The records sit below. Return every line in them that holds the word "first".

/---

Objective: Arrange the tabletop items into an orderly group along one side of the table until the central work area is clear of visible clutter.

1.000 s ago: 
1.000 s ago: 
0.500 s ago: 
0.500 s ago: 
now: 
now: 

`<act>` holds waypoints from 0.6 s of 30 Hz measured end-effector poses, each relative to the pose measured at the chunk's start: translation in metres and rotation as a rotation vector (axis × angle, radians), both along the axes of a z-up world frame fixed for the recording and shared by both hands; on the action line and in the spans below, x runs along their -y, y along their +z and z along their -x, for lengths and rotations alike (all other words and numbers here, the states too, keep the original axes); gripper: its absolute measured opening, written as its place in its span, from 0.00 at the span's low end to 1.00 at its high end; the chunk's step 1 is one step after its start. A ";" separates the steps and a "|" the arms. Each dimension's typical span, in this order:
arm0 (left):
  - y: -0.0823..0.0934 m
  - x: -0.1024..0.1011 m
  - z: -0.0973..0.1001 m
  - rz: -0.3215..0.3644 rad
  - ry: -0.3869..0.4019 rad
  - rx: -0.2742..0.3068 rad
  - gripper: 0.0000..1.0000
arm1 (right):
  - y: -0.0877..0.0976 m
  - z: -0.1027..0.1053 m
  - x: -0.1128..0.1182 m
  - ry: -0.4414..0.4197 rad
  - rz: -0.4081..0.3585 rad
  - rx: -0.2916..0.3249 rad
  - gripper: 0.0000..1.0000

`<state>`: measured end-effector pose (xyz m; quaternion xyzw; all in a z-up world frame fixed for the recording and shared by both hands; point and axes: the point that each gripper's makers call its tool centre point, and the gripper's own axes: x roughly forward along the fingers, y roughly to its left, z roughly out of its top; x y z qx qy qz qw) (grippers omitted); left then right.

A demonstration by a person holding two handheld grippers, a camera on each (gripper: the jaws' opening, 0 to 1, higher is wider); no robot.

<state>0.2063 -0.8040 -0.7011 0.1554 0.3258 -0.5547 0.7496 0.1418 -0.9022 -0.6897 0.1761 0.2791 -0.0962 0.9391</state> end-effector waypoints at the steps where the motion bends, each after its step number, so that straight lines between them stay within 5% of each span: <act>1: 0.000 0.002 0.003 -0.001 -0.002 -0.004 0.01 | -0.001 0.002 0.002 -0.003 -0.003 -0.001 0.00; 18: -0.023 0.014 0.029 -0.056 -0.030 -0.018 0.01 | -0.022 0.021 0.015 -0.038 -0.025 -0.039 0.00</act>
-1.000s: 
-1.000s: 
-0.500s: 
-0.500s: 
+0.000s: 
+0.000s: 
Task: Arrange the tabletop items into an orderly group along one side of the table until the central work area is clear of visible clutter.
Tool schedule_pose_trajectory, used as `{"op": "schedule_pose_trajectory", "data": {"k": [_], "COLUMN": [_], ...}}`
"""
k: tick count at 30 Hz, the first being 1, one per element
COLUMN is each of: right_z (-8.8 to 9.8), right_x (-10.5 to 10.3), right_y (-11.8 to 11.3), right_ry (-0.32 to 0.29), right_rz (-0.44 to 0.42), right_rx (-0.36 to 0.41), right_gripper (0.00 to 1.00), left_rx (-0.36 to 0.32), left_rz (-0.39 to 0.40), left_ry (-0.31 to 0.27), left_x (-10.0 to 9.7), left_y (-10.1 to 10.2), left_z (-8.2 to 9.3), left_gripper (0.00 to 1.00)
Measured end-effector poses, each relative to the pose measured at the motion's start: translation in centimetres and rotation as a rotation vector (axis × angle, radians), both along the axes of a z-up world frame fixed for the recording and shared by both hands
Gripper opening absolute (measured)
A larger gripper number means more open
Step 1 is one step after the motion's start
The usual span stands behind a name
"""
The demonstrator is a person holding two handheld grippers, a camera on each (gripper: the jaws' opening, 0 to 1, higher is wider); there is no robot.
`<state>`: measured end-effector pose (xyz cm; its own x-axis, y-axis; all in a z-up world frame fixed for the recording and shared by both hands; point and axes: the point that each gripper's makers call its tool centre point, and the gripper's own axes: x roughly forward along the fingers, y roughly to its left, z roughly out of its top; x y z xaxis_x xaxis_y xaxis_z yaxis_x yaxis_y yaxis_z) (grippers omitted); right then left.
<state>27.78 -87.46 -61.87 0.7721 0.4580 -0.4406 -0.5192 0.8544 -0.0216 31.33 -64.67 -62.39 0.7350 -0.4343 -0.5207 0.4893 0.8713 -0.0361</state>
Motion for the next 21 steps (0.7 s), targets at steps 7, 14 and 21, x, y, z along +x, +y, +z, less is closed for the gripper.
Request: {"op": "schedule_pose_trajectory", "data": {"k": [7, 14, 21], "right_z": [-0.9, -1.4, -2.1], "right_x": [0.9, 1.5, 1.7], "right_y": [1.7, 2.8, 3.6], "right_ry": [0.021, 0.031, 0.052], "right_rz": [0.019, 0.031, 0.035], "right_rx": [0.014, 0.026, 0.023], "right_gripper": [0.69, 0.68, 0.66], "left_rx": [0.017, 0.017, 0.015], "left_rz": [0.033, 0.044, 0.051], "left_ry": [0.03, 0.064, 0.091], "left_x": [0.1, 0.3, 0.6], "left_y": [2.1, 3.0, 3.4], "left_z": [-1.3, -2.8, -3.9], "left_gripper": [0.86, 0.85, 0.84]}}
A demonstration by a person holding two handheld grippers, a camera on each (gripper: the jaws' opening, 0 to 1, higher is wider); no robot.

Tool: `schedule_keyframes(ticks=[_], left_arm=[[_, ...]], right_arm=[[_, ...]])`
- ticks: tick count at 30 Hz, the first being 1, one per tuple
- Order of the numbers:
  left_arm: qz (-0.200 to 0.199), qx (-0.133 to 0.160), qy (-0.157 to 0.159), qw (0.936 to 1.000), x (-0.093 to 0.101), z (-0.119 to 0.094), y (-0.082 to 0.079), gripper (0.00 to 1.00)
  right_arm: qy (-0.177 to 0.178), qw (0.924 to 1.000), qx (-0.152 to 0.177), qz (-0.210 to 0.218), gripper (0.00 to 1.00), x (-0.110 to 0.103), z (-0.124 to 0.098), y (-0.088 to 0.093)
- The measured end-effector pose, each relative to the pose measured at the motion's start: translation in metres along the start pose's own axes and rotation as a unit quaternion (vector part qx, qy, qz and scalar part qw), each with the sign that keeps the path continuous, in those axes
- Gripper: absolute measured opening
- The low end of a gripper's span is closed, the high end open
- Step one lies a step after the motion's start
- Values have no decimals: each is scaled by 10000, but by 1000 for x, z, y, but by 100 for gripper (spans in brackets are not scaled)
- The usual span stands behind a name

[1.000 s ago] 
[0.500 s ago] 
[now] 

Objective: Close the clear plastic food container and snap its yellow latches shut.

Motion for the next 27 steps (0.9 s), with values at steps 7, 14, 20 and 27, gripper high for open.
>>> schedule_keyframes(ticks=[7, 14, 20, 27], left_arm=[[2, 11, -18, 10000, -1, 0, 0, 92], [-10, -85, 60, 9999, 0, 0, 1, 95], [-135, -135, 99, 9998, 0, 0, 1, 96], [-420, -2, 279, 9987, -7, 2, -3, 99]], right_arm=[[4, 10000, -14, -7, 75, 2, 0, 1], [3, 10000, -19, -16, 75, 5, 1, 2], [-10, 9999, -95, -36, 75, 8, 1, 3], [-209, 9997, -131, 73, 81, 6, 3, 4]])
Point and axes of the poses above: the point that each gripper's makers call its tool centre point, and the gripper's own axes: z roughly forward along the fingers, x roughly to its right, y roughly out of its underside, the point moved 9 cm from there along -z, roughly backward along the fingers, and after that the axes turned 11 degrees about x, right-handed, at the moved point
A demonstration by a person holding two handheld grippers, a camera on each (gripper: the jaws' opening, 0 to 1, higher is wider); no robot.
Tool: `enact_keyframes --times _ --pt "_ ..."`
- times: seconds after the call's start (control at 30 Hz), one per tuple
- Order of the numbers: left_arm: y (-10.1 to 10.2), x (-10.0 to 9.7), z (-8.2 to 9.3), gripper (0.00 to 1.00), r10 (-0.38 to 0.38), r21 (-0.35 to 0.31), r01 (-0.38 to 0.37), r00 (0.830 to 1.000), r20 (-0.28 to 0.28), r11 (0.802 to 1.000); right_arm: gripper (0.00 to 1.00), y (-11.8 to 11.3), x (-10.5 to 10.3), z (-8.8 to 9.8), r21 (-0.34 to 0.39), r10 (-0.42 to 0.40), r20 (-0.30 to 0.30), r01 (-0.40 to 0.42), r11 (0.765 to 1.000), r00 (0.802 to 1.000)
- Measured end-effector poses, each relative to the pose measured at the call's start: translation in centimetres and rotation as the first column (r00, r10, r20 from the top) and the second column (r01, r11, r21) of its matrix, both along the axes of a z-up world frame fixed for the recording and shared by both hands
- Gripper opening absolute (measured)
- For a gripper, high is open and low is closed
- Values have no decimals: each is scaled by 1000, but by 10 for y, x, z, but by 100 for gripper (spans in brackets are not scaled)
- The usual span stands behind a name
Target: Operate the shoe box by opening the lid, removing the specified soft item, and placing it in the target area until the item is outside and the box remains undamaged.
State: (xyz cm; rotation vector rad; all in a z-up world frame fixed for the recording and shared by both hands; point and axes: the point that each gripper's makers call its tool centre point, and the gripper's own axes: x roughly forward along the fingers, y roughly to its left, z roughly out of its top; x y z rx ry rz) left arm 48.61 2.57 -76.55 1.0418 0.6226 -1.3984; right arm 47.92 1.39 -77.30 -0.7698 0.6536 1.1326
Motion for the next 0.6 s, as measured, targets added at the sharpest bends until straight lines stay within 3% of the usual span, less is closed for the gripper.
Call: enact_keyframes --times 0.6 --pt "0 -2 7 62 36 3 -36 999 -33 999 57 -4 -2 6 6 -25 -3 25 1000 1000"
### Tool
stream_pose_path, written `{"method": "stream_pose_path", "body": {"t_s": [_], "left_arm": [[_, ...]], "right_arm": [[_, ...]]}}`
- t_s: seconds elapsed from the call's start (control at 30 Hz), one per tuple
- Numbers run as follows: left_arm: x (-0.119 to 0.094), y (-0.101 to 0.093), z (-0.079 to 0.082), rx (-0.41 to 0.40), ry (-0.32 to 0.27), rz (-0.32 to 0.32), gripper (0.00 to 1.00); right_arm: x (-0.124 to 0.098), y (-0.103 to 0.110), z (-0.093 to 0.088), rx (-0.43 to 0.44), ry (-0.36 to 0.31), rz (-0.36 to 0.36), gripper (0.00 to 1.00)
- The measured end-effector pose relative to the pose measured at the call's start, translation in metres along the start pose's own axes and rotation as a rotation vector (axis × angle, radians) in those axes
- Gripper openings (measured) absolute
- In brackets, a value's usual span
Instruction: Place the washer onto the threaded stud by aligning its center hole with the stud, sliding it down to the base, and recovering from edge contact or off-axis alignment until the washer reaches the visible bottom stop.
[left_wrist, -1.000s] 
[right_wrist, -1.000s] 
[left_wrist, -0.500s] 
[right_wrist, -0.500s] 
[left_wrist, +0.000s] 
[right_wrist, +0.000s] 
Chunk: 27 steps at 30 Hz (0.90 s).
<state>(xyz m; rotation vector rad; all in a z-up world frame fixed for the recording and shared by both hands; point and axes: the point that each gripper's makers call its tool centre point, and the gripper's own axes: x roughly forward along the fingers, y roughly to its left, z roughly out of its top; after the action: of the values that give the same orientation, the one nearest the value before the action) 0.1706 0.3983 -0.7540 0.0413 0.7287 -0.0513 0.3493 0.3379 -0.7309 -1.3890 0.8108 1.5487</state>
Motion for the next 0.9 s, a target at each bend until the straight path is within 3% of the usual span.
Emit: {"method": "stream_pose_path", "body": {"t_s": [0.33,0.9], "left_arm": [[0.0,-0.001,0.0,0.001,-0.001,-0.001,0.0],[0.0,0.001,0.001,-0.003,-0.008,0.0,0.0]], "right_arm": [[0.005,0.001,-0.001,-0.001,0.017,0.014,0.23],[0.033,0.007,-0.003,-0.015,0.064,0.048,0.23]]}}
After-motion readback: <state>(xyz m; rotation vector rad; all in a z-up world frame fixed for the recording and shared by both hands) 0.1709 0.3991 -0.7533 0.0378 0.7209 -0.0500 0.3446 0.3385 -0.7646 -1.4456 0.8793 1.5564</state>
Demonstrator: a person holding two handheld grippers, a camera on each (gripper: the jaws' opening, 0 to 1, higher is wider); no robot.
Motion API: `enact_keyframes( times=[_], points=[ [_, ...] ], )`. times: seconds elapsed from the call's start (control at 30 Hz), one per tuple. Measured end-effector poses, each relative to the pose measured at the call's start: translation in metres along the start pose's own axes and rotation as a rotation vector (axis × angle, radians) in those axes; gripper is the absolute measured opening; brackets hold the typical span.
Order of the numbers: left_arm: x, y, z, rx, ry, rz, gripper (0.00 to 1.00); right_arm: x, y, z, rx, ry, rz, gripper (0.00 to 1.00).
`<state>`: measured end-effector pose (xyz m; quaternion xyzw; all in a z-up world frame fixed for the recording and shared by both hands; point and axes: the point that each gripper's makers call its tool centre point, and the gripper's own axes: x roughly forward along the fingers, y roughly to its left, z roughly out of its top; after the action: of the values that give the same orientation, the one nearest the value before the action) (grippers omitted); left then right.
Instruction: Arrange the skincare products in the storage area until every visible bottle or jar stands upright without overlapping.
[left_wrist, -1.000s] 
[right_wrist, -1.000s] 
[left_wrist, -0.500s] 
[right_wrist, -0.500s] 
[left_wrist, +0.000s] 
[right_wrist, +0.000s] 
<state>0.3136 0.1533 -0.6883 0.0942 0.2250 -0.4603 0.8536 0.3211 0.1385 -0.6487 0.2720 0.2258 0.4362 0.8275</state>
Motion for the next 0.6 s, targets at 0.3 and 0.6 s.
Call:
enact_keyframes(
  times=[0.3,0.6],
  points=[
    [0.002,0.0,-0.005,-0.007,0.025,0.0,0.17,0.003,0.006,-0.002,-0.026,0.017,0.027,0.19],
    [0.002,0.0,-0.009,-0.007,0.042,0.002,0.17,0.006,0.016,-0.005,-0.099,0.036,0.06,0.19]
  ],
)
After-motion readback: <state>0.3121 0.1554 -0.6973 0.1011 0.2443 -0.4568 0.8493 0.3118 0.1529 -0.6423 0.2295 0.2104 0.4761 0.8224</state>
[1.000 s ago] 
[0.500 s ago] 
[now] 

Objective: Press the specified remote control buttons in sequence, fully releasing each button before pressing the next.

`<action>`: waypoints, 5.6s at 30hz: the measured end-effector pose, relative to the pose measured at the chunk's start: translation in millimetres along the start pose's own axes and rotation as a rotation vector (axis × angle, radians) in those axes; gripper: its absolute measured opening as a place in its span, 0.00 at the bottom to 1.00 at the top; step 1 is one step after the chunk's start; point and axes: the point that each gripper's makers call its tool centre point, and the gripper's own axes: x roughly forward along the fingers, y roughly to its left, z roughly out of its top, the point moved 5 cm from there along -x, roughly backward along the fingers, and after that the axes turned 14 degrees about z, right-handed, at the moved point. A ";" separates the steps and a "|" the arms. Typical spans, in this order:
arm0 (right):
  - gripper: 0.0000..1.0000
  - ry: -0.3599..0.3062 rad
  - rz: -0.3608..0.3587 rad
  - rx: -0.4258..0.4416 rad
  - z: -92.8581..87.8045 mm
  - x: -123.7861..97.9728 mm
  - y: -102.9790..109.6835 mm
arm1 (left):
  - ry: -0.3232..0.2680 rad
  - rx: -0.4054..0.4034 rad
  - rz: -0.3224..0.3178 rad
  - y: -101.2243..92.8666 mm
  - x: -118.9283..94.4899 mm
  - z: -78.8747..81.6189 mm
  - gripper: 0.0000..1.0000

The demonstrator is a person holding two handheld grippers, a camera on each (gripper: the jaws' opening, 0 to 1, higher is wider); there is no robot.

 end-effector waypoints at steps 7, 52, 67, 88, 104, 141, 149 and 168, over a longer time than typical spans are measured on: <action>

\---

* WRITTEN SOLUTION *
k: tick count at 30 Hz, the first being 1, one per element
- ticks: tick count at 30 Hz, the first being 1, one per tuple
- Measured end-effector poses, each relative to the pose measured at the call's start: translation in centimetres and rotation as the first column (r00, r10, r20 from the top) and the second column (r01, r11, r21) of its matrix, both along the axes of a z-up world frame fixed for the recording and shared by both hands

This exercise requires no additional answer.